A well-regarded, but never reprinted series by two well known creators, The Phantom Zone might be a good choice for the DC Comics Presents treatment, possibly throwing in Gerber’s “farewell to the pre-Crisis DCU” sequel from DC Comics Presents #97.

10 COMMENTS

  1. On the other hand, part of the reason THE PHANTOM ZONE was done, and by the people it was done by, was that Steve Gerber was in the middle of suing Marvel over Howard the Duck and Gene Colan had left Marvel after clashes with Jim Shooter.

    Hard to imagine either of them being enthusiastic participants in a Marvel-run DC.

  2. If you want to be literal about Gerber being the specific Marvel guy on a revamped line, by ’84, Void Indigo was at Epic and there was (rejected) work done on a Howard the Duck revival in ’85. Perhaps not the happiest of bedfellows, but not impossible. Well, until the Howard script was rejected… at that point it probably would have been over.

  3. Really creepy comic to read as a kid. It made me think that in the end The Phantom Zone was really just Krypton’s version of Hell.

  4. I remember as a kid making up a tune to go with the lyrics “Supahman, you a pahty-poopah…Wondah Woman, you a pahty-poopah…”

  5. A convincing argument can be made that Gerber & Colan’s PHANTOM ZONE was actually the first big DC “event” series – ie; a global/universal threat that involves all the big guns of the DCU where everything (and by “everything”, I mean “nothing”) changes forever.

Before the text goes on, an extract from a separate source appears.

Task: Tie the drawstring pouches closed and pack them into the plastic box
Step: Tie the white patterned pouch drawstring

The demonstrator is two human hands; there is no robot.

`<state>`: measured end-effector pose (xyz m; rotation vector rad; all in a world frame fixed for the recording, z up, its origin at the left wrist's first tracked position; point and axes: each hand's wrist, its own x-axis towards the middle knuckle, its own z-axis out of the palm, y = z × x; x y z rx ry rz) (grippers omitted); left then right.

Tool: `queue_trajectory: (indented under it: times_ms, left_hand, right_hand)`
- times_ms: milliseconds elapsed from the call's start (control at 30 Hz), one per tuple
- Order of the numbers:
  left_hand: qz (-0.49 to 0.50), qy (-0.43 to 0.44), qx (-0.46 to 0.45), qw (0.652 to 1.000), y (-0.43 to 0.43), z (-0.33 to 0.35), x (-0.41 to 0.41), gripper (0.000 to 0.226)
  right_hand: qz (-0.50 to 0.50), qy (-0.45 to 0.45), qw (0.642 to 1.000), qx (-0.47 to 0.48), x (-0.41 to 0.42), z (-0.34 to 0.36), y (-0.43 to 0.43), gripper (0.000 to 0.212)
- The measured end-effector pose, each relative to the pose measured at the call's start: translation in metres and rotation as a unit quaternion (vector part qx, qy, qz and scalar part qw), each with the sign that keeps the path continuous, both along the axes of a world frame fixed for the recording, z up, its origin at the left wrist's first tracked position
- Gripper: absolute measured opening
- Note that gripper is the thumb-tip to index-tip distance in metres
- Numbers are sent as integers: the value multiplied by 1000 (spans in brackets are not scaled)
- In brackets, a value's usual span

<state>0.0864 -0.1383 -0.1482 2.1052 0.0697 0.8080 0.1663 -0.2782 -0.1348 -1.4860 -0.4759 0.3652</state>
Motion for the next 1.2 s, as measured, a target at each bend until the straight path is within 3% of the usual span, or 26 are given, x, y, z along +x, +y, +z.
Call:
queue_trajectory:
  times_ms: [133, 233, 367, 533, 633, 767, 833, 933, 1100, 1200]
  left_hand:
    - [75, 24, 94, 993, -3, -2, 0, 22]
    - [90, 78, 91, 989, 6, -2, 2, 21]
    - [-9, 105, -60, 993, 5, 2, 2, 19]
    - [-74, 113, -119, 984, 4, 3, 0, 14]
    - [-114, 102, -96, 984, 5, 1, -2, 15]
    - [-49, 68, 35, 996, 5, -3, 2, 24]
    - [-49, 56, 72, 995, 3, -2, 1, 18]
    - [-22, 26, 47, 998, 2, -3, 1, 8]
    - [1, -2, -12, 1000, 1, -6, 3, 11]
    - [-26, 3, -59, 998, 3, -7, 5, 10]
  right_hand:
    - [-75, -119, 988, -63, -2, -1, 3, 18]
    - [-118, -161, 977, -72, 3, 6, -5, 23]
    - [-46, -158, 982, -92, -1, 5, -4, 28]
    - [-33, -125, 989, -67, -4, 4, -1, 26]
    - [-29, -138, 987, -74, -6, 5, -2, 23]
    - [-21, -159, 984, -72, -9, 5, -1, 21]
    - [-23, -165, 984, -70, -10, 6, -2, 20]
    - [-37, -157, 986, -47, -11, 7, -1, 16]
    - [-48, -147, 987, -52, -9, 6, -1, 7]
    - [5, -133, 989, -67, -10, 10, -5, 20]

    Of course, in today’s market, what Gerber & Colan could effectively do in four issues would now take twelve – with numerous tie-ins, one-shots & companion limited series. And Darkseid would be behind it all, wearing 90’s fashion-armor and engaging in cosmic fisticuffs – just like Kirby always had him doing.

  6. I have always wondered if the opposite scenario was considered. Did Warners give serious thought to buying Marvel when they were going through the bankruptcy in the early 90’s?

    Warners could have bought the company quite cheaply considering the bankruptcy. They would also have eliminated their main competition and picked up decades worth of intellectual property in the bargain.

    Not to mention the opportunity for new story lines within a shared universe.

  7. >> Warners could have bought the company quite cheaply considering the bankruptcy. >>

    Probably not.

    Remember, Marvel Comics was never not profitable. It was the parent company that was overloaded with debt to the point that it could no longer be serviced.

    Warners could have tried to buy the company, but I doubt they’d have succeeded — they’d have had to buy up a lot of bad debt, and had some way of doing something with it other than eating it.

  8. Warners also skipped on buying Eclipse and CrossGen at bankruptcy.

    Disney paid a pittance for CrossGen, just to get the rights to Abazad, which failed after two novelizations. They also acquired the patent to CG’s COW comics reader (and thus all other comics readers), which has been neglected.

    DC could have acquired an instant imprint with CrossGen, with a catalog of non-superhero genres. I believe Disney paid $10,000 plus debts.